> _EXERCISE DESCRIPTION_
Could you write out the lines below exactly, beginning with the first and finishing with the one that contains "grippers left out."?
SUPPLIED DATA below:
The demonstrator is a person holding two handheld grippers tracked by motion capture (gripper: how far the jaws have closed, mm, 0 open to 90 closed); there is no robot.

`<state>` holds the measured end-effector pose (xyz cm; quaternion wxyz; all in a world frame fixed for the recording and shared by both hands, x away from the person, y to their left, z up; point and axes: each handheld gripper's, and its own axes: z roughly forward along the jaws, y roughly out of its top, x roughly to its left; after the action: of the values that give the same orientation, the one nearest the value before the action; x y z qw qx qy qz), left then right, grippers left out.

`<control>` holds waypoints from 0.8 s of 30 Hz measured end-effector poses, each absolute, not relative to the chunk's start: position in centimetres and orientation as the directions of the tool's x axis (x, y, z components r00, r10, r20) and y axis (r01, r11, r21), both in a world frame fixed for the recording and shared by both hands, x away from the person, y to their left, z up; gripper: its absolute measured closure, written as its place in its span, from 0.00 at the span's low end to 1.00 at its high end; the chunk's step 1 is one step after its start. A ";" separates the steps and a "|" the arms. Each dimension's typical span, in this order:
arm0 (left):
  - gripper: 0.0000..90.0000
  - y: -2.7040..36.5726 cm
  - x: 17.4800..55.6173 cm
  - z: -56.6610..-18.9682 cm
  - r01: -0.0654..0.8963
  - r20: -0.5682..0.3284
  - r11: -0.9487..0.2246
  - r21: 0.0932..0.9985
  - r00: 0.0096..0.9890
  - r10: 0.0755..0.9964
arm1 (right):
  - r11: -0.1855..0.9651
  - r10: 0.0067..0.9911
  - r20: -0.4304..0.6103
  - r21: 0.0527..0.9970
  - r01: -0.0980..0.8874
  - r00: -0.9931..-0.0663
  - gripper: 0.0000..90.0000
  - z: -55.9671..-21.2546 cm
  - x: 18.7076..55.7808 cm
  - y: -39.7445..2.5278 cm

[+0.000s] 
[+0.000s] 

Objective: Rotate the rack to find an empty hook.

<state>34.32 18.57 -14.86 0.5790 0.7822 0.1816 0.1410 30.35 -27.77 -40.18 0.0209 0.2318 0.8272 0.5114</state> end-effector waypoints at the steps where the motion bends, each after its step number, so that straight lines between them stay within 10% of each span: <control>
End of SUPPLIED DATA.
> _OUTPUT FOR THIS EXERCISE_
The demonstrator is a person holding two handheld grippers tracked by motion capture (gripper: how far the jaws have closed, mm, 0 open to 90 closed); there is no robot.

`<state>` holds the measured end-effector pose (xyz cm; quaternion wxyz; all in a world frame fixed for the recording and shared by both hands, x away from the person, y to their left, z up; point and axes: each handheld gripper's, and its own axes: z roughly forward along the jaws, y roughly out of its top, x roughly to its left; after the action: of the values that give the same orientation, the one nearest the value before the action; x y z qw qx qy qz), left then right, grippers left out.

Output for this exercise is now complete.